Just do the dumping right. That means:

  • No e-mail.

That's one-way communication that likely will leave unanswered questions, Carle said.

  • No messengers.

"That's very sixth grade, and you owe the person more," Weston said. Using a third party to do your dirty work also leaves too much room for interpretation; the third party's words to the dumpee will differ from yours, Carle said. The words you use, your tone of voice and your body language all contribute to the breakup message - so it's best to be honest and kind in person, the experts said.

  • No personal attacks - especially with regards to looks.

"Just say you like them but the chemistry is wrong and you owe it to both of you to let go - even if it's really their weight or height or something like that," Perry said.

  • No assuming.

"Some guys and girls break up without informing each other and this is also considered lame-o," Weston said.

  • No blaming.

It takes two to be compatible, Perry said. "Just say you've given it a lot of thought and that the two of you don't make the kind of match you've been seeking," she said. Or, say you don't want to spend time devoting yourself to just one person, Carle said.

  • No bad timing.

That means breaking up with someone the day before a big important test, the dumpee's birthday, prom time, "or during a time when you know everything else is imploding in the person's life," Weston said.

  • No cop-outs, like "I just want to be friends."

That's a transparent and over-used excuse that can lead to trouble, the experts said. A jilted boyfriend or girlfriend might even use that excuse to try to manipulate the so-called friendship into something more, Carle said. Besides, "It's absolutely impossible to go from boyfriend-girlfriend to being just friends right away," she said.

  • No mixed messages, such as those that give hope when there is none.

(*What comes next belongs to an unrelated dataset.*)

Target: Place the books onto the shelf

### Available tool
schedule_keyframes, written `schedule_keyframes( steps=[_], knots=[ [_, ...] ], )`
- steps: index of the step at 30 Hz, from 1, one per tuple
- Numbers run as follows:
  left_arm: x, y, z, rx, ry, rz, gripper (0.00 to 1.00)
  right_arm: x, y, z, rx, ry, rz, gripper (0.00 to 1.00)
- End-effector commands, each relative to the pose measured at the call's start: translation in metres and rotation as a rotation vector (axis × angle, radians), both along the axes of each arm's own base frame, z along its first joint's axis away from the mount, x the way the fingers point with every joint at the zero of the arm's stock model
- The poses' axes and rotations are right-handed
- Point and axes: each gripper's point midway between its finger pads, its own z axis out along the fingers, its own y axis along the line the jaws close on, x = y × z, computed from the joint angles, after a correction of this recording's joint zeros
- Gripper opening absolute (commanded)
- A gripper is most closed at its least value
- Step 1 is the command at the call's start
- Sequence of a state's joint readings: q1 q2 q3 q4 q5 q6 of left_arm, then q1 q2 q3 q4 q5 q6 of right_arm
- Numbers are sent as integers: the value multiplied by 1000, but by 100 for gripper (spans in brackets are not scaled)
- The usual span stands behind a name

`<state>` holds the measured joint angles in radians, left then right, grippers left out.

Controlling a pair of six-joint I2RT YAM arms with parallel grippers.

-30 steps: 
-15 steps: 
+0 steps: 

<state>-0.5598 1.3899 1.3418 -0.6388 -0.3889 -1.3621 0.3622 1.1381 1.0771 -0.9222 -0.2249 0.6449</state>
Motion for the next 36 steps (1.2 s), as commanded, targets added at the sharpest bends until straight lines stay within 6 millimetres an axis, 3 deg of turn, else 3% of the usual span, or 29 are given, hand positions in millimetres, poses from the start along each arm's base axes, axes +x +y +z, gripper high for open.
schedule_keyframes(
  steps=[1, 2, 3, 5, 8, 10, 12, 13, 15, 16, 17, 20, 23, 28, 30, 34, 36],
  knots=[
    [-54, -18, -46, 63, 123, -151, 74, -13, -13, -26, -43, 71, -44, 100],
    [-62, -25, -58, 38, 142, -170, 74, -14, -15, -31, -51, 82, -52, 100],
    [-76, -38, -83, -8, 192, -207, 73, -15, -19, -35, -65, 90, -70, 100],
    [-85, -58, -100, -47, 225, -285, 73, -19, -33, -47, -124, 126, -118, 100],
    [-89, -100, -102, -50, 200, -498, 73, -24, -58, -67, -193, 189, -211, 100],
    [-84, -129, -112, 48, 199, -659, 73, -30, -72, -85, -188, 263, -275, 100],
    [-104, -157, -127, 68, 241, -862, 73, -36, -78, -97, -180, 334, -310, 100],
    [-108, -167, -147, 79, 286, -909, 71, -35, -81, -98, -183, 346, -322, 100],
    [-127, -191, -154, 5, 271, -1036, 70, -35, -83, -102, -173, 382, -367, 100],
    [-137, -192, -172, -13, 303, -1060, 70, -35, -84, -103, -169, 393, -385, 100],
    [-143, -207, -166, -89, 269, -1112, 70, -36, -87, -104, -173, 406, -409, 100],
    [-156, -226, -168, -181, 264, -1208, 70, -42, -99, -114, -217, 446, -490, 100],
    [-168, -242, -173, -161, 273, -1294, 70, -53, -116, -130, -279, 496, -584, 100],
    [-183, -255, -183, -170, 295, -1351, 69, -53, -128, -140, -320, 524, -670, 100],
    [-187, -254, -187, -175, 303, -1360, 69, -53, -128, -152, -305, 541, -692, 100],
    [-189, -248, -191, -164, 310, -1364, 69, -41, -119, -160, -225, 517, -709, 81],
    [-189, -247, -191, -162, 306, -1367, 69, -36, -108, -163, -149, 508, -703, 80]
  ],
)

That just "prolongs the misery and leads to misunderstandings, and sometimes you feel stalked when the other person is just responding to your mixed messages," Perry said. "So don't get into an argument or let the other person try to convince you. Just repeat that you've made up your mind and you'd prefer not to go around in circles."

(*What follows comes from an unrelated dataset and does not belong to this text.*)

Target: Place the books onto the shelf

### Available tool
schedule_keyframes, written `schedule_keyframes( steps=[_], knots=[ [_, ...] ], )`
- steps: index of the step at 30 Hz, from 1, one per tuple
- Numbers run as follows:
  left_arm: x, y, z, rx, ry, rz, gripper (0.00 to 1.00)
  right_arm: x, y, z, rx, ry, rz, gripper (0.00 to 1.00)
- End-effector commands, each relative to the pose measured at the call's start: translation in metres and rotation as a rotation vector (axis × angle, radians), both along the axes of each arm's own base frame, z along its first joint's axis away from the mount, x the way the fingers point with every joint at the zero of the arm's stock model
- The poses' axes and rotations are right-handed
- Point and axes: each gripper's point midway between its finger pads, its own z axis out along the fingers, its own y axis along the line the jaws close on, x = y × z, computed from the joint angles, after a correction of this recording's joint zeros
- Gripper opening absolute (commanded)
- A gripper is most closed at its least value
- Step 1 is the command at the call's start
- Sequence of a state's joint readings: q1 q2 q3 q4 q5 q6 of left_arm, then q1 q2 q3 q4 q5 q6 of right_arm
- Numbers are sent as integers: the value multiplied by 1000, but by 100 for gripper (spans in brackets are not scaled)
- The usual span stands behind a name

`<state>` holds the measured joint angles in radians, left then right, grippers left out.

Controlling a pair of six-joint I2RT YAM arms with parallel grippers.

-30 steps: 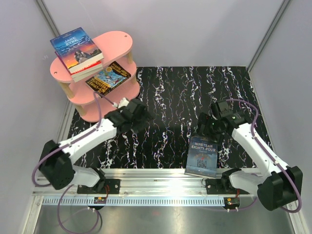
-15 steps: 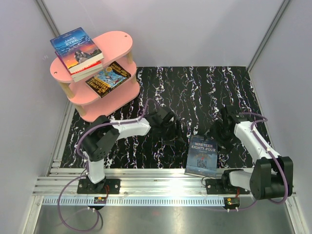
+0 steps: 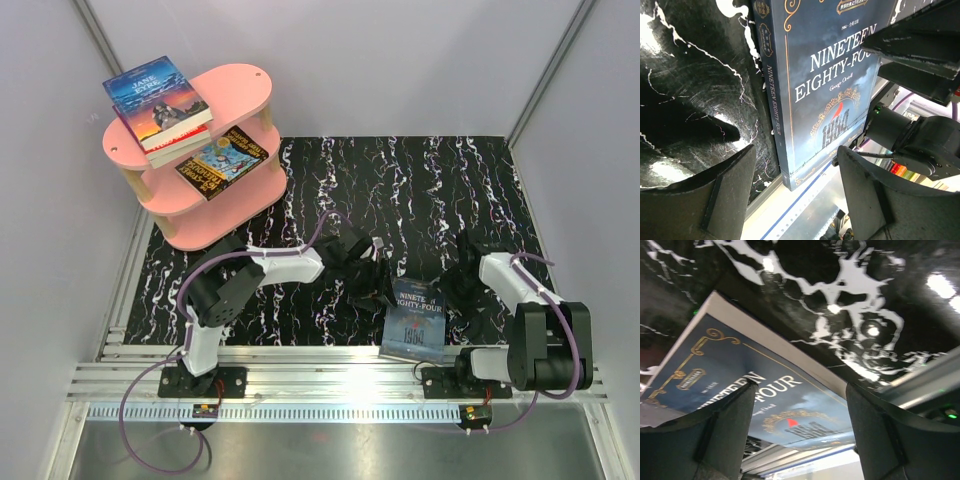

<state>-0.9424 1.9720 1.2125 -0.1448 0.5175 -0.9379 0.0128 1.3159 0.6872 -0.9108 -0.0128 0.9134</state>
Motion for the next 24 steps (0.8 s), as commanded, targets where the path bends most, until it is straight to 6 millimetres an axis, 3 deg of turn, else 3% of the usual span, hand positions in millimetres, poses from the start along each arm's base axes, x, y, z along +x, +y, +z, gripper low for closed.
schedule_keyframes(
  steps=[1, 4, 8, 11, 17, 18, 19, 21, 22, 24],
  knots=[
    [-1, -5, 13, -63, -22, -42, 69, 17, 12, -8, 68, -76, -49, 81],
    [-2, -3, 8, -54, -19, -46, 69, 23, 18, -7, 103, -93, -39, 82],
    [-3, -2, 2, -43, -6, -39, 69, 30, 47, -7, 278, -151, -77, 82],
    [0, 1, 2, -32, -11, -31, 68, 45, 67, -7, 385, -216, -92, 76],
    [19, 29, 6, -32, -23, 55, 68, 98, 124, 26, 484, -368, 62, 69],
    [16, 38, -3, -14, -5, 68, 68, 102, 130, 29, 484, -374, 89, 65],
    [18, 40, -2, -19, -4, 74, 68, 101, 140, 31, 487, -369, 133, 50],
    [20, 51, -5, 38, -14, 81, 68, 106, 145, 30, 499, -364, 147, 34],
    [19, 69, -17, 160, -20, 106, 68, 105, 146, 27, 507, -357, 138, 23],
    [23, 86, -21, 258, -64, 101, 68, 103, 148, 21, 528, -356, 127, 12]
  ],
)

  • No flaunting a new relationship right after the breakup.

"Don't say, 'I've met someone else,' and even if you have met someone else, be discreet and wait before going public," Weston said. "It's tacky and mean to hold hands with someone new two periods after dumping your ex."

  • No trashing your ex.

"With a little effort, you can hold onto your dignity, and then the people who liked you both as a couple can continue hanging out with you as individuals," said Weston, who also offers advice for teens at on the Web.